A Short History of Russia eBook

Mary Platt Parmele
This eBook from the Gutenberg Project consists of approximately 209 pages of information about A Short History of Russia.

A Short History of Russia eBook

Mary Platt Parmele
This eBook from the Gutenberg Project consists of approximately 209 pages of information about A Short History of Russia.

Catherine’s plans were carefully laid and then swiftly executed.  The Emperor was arrested and his abdication demanded.  He submitted as quietly as a child.  Catherine writes:  “I then sent the deposed Emperor in the care of Alexis Orlof and some gentle and reasonable men to a palace fifteen miles from Peterhof, a secluded spot, but very pleasant.”

In four days it was announced that the late Emperor had “suddenly died of a colic to which he was subject.”  It is known that he was visited by Alexis Orlof and another of Catherine’s agents in his “pleasant” retreat, who saw him privately; that a violent struggle was heard in his room; and that he was found lying dead with the black and blue mark of a colossal hand on his throat.  That the hand was Orlof’s is not doubted; but whether acting under orders from Catherine or not will never be known.
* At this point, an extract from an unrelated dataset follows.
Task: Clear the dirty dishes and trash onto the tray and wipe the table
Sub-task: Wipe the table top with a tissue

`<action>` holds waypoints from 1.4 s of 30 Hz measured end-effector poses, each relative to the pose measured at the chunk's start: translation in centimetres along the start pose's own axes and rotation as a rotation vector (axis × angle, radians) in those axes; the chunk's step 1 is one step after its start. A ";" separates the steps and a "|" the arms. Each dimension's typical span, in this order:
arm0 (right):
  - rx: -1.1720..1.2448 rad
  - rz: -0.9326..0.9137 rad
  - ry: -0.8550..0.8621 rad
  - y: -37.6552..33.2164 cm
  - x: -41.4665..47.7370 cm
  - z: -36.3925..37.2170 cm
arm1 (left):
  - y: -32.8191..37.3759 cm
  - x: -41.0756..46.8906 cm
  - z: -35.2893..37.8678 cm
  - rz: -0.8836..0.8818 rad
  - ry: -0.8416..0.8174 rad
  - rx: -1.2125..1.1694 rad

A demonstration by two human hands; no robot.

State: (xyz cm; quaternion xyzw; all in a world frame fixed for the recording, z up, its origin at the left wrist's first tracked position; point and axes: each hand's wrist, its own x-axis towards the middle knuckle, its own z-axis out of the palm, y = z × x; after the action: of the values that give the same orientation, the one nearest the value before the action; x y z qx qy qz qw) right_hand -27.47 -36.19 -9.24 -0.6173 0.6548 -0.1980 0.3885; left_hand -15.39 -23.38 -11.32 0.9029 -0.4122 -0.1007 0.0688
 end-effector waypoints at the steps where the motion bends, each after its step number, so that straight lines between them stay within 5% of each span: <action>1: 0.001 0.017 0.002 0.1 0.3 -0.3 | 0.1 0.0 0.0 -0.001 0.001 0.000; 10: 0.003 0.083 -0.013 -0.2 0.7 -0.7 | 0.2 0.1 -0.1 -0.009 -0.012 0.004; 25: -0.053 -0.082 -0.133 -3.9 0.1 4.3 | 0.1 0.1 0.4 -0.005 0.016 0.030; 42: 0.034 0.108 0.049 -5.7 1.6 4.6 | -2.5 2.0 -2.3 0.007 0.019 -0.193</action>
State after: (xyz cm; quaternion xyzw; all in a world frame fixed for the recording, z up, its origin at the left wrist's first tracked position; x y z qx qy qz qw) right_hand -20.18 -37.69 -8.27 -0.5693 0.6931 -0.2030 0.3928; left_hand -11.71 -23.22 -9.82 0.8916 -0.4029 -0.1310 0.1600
This is what is known as the “Revolution of 1762,” which placed Catherine II. upon the throne of Russia.  Her son Paul was only six years old; and in less than two years Ivan VI., the only claimant to the throne who could become the center of a conspiracy against her authority, was most opportunely removed.  It was said that his guards killed him to prevent an attempted rescue.  No one knows or ever will know whether or not Catherine was implicated in his “taking off.”  But certainly nothing at the time could have pleased her better.

CHAPTER XVIII

PARTITION OF POLAND—­DEATH OF CATHERINE

European diplomacy at this period was centered about the perishing state of Poland.  That kingdom, once so powerful, was becoming every year more enfeebled.
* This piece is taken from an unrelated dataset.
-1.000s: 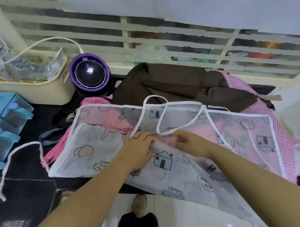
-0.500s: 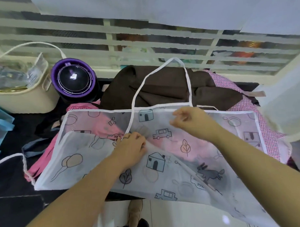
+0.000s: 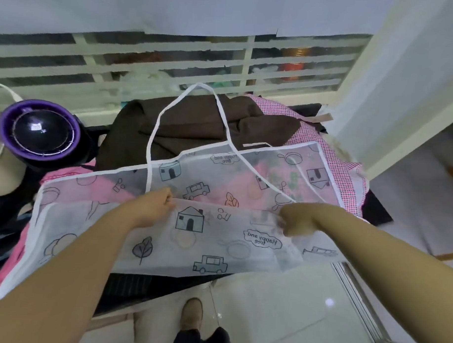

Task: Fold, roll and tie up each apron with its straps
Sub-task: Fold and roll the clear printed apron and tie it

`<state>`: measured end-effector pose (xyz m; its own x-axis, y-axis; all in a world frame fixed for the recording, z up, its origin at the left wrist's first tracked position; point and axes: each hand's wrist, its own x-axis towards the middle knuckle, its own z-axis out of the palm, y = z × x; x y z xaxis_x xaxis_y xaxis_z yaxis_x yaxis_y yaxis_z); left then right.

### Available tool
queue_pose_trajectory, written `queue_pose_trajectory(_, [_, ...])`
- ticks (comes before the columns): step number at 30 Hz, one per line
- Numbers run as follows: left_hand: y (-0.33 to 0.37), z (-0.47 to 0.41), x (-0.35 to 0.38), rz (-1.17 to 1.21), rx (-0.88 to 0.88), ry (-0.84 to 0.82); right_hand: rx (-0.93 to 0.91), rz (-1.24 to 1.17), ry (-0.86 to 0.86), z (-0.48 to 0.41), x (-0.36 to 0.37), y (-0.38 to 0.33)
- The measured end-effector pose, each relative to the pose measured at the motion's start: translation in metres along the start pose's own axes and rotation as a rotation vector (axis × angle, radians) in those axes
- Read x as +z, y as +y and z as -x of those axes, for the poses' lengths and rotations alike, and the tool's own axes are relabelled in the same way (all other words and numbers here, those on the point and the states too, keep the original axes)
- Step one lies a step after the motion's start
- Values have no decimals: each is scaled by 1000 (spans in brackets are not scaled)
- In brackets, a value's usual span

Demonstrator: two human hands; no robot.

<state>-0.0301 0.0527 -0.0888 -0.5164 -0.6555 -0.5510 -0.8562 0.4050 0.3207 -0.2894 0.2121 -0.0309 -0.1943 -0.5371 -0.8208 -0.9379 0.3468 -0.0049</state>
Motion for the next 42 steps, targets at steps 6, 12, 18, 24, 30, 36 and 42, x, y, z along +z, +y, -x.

It was a defective social organization and an arrogant nobility that ruined Poland.  There existed only two classes—­nobles and serfs.  The business and trade of the state were in the hands of Germans and Jews, and there existed no national or middle class in which must reside the life of a modern state.  In other words, Poland was patriarchal and mediaeval.  She had become unsuited to her environment.  Surrounded by powerful absolutisms which had grown out of the ruins of mediaeval forces, she in the eighteenth century was clinging to the traditions of feudalism as if it were still the twelfth century.  It was in vain that her sons were patriotic, in vain that they struggled for reforms, in vain that they lay down and died upon battlefields.  She alone in Europe had not been borne along on that great wave of centralization long ago, and she had missed an essential experience.  She was out of step with the march of civilization, and the advancing forces were going to run over her.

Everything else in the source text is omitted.